This article ran in the Jan 21-27, 1999 issue of The Other Paper, which is a free 'alternative' paper in Columbus. I met John Rush at Tee Jayes at Morse & High on a Sunday night. We talked for a coupla hours, and two weeks later, I was (in)famous...

Campus Underground
A tunnel traveler brags on the Web
By John Ruch

Next time you're on the OSU campus, take a look around. See any power lines running to the buildings? Nope. Any fire hydrants? Uh-uh.

They're all underground. OSU's heating, water, power and fiber-optic lines all run down a vast network of tunnels that link nearly all campus buildings together.

Most colleges do it this way. And most have students who figure out how to get into these tunnels and use them as secret passages.
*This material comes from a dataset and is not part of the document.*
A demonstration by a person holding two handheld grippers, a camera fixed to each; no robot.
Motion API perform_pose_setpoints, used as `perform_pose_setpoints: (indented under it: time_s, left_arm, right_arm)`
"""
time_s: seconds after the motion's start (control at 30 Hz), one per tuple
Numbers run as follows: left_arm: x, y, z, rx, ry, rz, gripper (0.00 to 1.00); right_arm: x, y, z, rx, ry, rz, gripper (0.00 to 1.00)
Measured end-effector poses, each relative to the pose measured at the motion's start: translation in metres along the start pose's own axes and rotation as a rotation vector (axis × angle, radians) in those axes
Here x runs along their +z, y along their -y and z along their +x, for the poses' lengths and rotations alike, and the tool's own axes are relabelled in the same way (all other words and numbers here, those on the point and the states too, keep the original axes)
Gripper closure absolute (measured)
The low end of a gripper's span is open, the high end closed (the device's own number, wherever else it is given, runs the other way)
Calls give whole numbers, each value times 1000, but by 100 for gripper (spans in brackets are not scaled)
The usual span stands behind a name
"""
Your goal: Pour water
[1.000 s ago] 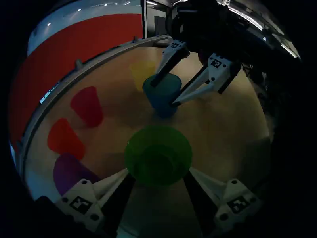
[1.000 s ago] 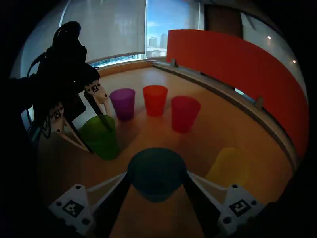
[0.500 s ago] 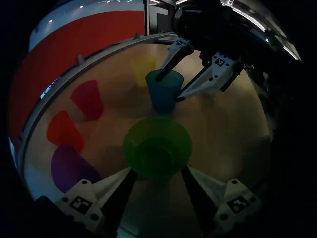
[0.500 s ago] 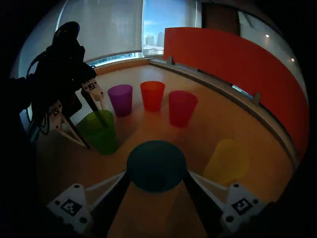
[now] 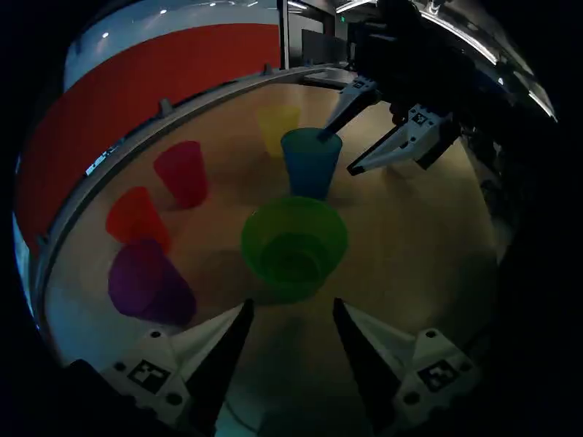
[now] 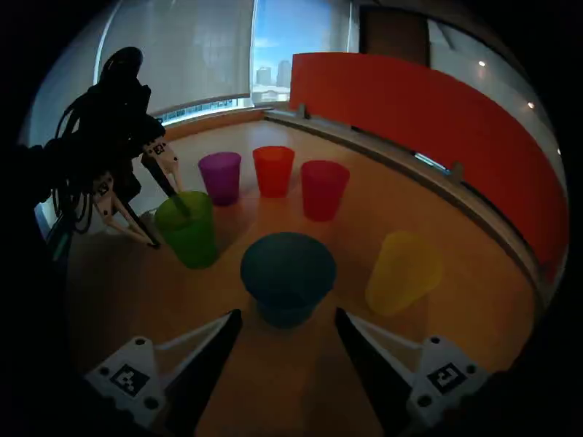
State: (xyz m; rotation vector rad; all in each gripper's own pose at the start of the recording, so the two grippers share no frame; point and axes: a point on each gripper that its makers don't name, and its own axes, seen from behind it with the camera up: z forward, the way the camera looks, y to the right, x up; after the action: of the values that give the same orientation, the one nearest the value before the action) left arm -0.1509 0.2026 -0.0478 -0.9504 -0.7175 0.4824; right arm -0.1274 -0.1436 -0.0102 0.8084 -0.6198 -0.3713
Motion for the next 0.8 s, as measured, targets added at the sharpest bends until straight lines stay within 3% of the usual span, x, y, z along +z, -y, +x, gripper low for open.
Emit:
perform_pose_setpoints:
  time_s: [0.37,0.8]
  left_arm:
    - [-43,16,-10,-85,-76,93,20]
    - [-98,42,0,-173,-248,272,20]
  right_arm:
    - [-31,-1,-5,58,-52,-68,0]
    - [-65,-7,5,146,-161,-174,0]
"Tunneling" has been an underground sport for as long as colleges have had tunnels. But now it's considered part of a growing international subculture called "urban exploration."

Its aficionados explore quasi-public places such as hotels, city halls, abandoned factories, drain systems and utility tunnels, then post their stories on the Internet.
OSU's tunnels are featured on a site authored by a student calling himself the Mad Bomber. At, the Bomber presents "Under OSU," his account of sneaking into OSU's utility tunnels.

The site, posted late last year, comes complete with maps and a story of meeting a menacing raccoon. Text includes a sarcastic commentary on OSU ("Watch out for serial masturbators!"), anti-vandalism warnings and a disclaimer: "This site is for informational purposes only!"

At a recent meeting with The Other Paper, The Mad Bomber turned out to be a nondescript young man. He said that as a kid, he dabbled in computer hacking and exploring abandoned buildings near his home - including an old factory where the movie Best of the Best 3 was filmed (he found parts of the script).

He learned about tunneling on Internet sites. Intrigued by such items as the UCLA tunnel system - whose explorers painted permanent direction arrows on the walls - he started his own tunneling last fall.

The Bomber said he accessed the tunnels through an unlocked hatch and the maintenance room of an under-construction building. "I just followed the sound of the steam going off," he said.

The Bomber said most tunnels are big enough to walk in, though he had to crawl through some 3-by-3-foot sections. Many of them lead to maintainence rooms in basements.

He found the tunnels hot, dry and dirty, packed with pipes that frequently spurted scalding steam. So far, he's covered about two blocks of tunnel - out of an estimated 14-by-6 block area.

Photos the Bomber provided to The Other Paper show graffiti from previous visitors, including a giant peace symbol with the phrase, "Vietnam: Love it or Leave it."

The Bomber said he's found many odd items in the tunnels: student IDs, an action figure shoved into a hole in a pipe, a bottle of liquid mercury sealed with wax and hidden in a hole in the wall.

"I like leaving things intact," said the Bomber. "Unless they're really cool."

The Bomber said he thinks he also found a control box for the university's class-bell system, which he hopes to tinker with someday.

His exploring equipment includes a long-sleeved shirt, flashlight, backpack, Swiss Army knife, water bottle, paper clips) to hold doors open) and index cards for mapping.

Why publicize his admittedly illegal activites on a web site? "So I could be the first one to post it. And to get more people to come with me." (In fact, the Bomber was pretty irritated when The Other Paper declined an offer to go tunneling.)

While the Bomber sometimes worries about injury or less thoughtful kids trashing the tunnels, getting caught doesn't deter him at all.

"I don't know many campus cops who'd chase somebody down a dark and dirty tunnel," he said.

That article was published on Thursday, January 21. I got off work around 11 PM, came home to check my hits for the day, and when I tried to load up my page, all I saw was Angelfire's logo and the words "Couldn't find that page." In case you've never seen what that page looks like, you can check it out here. I reposted my site as fast as I could, albeit at a different address. Nobody knew it was there, of course. But a nice fellow named Ninjalicious was kind enough to offer me free web space free. Being the greedy soul that I am, I accepted.
This article was pretty decent. That fact that it was about me was pretty cool. Some of the lines made me look like an anarchist, especially that bit about wanting to tinker with the bell system, and the part about not getting caught. That last line about the cops is just the kinda thing that would make cops want to go down there, just to nab my ass.